▶ Problem:
Would you retype the listing below exactly as given?

▶ Dataset records:
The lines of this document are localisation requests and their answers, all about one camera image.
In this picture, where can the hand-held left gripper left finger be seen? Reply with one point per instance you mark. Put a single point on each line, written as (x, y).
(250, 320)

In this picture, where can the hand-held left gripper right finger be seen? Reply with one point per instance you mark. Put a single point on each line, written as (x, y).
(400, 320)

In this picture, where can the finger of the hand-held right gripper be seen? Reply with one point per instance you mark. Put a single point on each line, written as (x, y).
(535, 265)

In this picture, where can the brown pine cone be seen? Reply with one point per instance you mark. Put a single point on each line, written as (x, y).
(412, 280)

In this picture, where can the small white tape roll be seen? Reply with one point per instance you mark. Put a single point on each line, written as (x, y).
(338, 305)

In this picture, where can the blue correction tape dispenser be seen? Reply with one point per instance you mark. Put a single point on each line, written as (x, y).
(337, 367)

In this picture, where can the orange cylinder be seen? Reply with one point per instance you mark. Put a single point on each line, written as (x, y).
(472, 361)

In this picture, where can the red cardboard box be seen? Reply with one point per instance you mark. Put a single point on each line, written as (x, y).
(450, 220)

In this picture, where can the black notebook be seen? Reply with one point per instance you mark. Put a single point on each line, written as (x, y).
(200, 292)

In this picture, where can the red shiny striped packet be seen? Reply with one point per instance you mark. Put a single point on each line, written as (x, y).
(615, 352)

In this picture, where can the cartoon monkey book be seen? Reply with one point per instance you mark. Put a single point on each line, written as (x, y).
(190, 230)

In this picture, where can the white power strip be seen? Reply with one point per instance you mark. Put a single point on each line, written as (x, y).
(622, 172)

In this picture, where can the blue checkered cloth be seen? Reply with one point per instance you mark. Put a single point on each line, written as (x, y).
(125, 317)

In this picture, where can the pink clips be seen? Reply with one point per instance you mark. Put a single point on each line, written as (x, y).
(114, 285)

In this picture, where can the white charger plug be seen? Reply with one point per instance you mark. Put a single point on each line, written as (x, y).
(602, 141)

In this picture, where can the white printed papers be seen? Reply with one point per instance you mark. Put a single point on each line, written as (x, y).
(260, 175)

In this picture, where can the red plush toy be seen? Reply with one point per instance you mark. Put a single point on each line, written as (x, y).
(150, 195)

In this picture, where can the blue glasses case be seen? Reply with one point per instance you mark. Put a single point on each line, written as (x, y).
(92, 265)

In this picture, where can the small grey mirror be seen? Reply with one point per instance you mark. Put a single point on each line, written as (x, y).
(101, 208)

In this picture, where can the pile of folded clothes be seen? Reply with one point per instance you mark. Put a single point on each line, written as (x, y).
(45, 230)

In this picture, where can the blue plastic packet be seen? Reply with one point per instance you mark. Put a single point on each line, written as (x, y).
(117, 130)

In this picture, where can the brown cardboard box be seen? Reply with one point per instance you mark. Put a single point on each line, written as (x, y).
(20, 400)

▶ Your response:
The lines of this document are localisation requests and their answers, all about one camera image.
In this picture, where can the hand-held left gripper left finger be seen? Reply with one point per instance you mark. Put a single point on each line, written as (x, y).
(250, 320)

In this picture, where can the hand-held left gripper right finger be seen? Reply with one point per instance you mark. Put a single point on each line, written as (x, y).
(400, 320)

In this picture, where can the finger of the hand-held right gripper be seen? Reply with one point per instance you mark. Put a single point on each line, written as (x, y).
(535, 265)

In this picture, where can the brown pine cone be seen? Reply with one point per instance you mark. Put a single point on each line, written as (x, y).
(412, 280)

In this picture, where can the small white tape roll be seen? Reply with one point per instance you mark. Put a single point on each line, written as (x, y).
(338, 305)

In this picture, where can the blue correction tape dispenser be seen? Reply with one point per instance you mark. Put a single point on each line, written as (x, y).
(337, 367)

In this picture, where can the orange cylinder be seen? Reply with one point per instance you mark. Put a single point on each line, written as (x, y).
(472, 361)

In this picture, where can the red cardboard box be seen? Reply with one point per instance you mark. Put a single point on each line, written as (x, y).
(450, 220)

In this picture, where can the black notebook be seen? Reply with one point per instance you mark. Put a single point on each line, written as (x, y).
(200, 292)

In this picture, where can the red shiny striped packet be seen? Reply with one point per instance you mark. Put a single point on each line, written as (x, y).
(615, 352)

In this picture, where can the cartoon monkey book be seen? Reply with one point per instance you mark. Put a single point on each line, written as (x, y).
(190, 230)

In this picture, where can the white power strip be seen? Reply with one point per instance you mark. Put a single point on each line, written as (x, y).
(622, 172)

In this picture, where can the blue checkered cloth be seen? Reply with one point per instance you mark. Put a single point on each line, written as (x, y).
(125, 317)

In this picture, where can the pink clips be seen? Reply with one point per instance you mark. Put a single point on each line, written as (x, y).
(114, 285)

In this picture, where can the white charger plug be seen? Reply with one point per instance you mark. Put a single point on each line, written as (x, y).
(602, 141)

In this picture, where can the white printed papers be seen? Reply with one point per instance you mark. Put a single point on each line, written as (x, y).
(260, 175)

In this picture, where can the red plush toy be seen? Reply with one point per instance you mark. Put a single point on each line, written as (x, y).
(150, 195)

In this picture, where can the blue glasses case be seen? Reply with one point per instance you mark. Put a single point on each line, written as (x, y).
(92, 265)

In this picture, where can the small grey mirror be seen? Reply with one point per instance you mark. Put a single point on each line, written as (x, y).
(101, 208)

In this picture, where can the pile of folded clothes be seen? Reply with one point per instance you mark. Put a single point on each line, written as (x, y).
(45, 230)

In this picture, where can the blue plastic packet be seen? Reply with one point per instance you mark. Put a single point on each line, written as (x, y).
(117, 130)

In this picture, where can the brown cardboard box be seen? Reply with one point per instance you mark. Put a single point on each line, written as (x, y).
(20, 400)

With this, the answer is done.